• WHAT THE EXERCISE ASKS
Among the entries below, find each line with "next" and show it.

• Dataset excerpts
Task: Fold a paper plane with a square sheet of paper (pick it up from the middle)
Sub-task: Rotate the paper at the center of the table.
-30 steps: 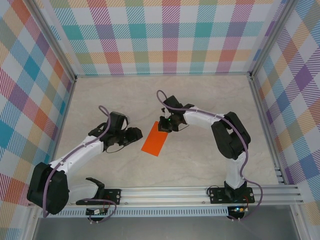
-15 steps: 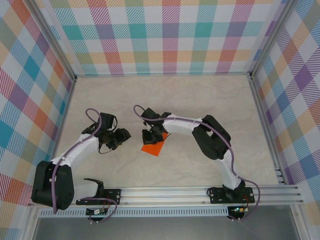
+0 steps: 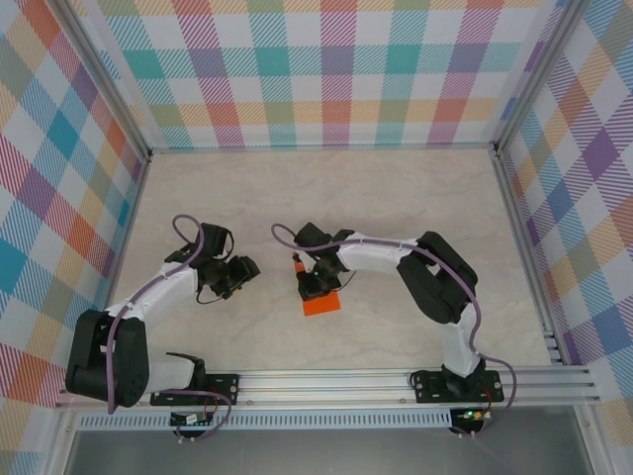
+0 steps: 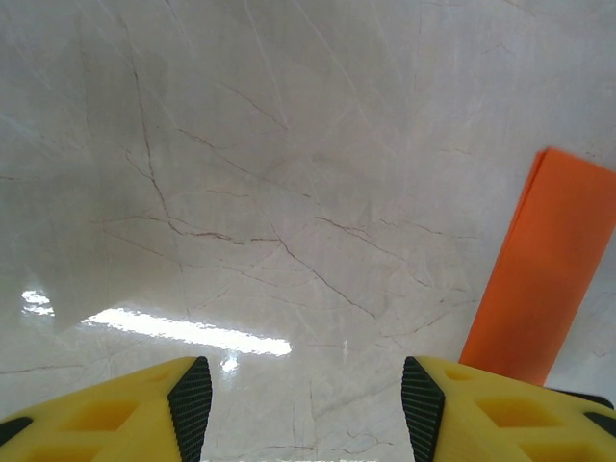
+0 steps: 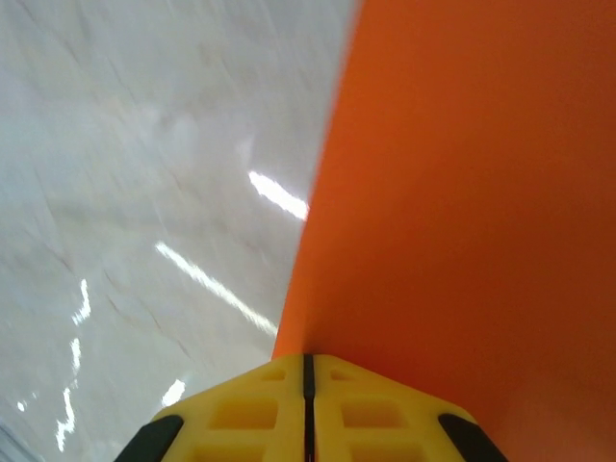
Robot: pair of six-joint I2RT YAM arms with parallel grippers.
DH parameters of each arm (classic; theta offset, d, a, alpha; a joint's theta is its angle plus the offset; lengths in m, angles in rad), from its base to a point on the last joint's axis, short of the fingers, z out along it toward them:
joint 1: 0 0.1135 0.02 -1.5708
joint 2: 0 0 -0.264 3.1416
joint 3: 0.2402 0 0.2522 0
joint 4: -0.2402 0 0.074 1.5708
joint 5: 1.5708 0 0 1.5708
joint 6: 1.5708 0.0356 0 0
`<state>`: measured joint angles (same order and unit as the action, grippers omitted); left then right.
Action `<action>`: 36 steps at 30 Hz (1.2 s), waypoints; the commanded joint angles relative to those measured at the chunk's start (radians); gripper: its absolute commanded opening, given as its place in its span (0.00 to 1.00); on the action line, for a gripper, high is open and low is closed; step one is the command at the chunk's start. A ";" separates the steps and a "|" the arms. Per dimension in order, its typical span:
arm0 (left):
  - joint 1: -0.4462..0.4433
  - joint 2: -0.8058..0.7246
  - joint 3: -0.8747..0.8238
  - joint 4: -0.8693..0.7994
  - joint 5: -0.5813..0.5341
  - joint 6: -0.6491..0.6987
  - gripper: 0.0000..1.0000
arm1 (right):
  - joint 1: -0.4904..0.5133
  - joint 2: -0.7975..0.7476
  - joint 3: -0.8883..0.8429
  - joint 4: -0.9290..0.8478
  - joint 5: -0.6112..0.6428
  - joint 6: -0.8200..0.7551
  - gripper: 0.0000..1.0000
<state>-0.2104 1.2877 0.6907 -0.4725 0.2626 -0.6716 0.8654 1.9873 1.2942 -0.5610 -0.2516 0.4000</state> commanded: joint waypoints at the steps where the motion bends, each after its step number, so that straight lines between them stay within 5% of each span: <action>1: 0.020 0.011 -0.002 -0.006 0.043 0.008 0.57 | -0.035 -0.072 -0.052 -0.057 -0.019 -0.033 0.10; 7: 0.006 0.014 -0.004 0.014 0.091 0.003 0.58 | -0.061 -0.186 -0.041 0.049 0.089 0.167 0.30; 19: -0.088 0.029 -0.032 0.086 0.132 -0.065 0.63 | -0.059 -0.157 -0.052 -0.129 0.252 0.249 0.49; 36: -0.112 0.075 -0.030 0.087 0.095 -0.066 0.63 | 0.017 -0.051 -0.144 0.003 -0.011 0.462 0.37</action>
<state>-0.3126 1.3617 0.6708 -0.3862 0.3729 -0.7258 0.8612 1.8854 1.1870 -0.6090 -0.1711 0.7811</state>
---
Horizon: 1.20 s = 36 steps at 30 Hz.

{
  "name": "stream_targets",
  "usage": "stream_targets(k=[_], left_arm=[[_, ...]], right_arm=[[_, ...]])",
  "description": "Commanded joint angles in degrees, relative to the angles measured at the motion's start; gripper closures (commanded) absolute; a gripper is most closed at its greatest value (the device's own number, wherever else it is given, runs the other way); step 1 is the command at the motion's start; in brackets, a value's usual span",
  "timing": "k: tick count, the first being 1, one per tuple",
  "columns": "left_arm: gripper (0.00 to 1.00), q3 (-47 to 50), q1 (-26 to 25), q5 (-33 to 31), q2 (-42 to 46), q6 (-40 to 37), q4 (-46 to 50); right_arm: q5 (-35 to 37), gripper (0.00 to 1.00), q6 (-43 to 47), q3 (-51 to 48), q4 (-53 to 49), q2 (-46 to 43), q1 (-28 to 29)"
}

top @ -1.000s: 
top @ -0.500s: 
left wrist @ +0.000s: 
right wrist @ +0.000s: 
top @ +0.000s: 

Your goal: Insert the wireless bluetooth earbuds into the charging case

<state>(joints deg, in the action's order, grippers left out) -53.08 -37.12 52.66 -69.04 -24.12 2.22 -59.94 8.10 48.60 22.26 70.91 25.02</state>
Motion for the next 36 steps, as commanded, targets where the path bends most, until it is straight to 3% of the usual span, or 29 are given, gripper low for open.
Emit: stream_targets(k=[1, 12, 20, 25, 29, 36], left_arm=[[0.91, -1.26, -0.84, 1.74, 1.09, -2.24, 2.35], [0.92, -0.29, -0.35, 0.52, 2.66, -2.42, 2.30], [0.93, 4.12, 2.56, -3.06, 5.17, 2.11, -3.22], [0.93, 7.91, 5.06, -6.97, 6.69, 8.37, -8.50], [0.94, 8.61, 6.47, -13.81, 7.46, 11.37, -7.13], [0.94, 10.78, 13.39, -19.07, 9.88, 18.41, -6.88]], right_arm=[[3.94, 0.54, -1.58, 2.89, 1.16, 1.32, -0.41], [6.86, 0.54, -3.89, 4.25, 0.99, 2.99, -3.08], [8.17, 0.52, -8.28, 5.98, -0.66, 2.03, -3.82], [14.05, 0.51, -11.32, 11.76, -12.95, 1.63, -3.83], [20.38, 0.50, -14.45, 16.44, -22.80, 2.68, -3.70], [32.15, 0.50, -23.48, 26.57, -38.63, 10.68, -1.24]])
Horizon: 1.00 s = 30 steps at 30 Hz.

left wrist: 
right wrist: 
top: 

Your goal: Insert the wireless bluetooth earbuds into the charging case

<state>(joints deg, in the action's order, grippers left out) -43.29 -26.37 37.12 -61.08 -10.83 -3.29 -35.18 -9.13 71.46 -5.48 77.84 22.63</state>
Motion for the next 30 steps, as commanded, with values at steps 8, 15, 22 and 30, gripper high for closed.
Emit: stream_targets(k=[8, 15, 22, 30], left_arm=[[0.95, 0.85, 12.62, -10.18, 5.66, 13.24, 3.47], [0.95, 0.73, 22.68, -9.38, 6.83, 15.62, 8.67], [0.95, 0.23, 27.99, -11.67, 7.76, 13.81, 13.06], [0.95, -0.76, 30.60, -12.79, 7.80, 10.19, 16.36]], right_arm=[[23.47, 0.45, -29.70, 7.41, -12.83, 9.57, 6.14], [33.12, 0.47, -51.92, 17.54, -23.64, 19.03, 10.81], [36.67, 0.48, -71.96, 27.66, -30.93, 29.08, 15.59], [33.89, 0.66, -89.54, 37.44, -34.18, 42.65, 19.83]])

• WRITTEN SOLUTION
Motion for the next 36 steps, as commanded, targets where the path bends most, until it is straight to 3% of the usual span, or 29 are given, gripper low for open.
Motion for the next 30 steps, as commanded, with values at steps 8, 15, 22 and 30, gripper high for closed.

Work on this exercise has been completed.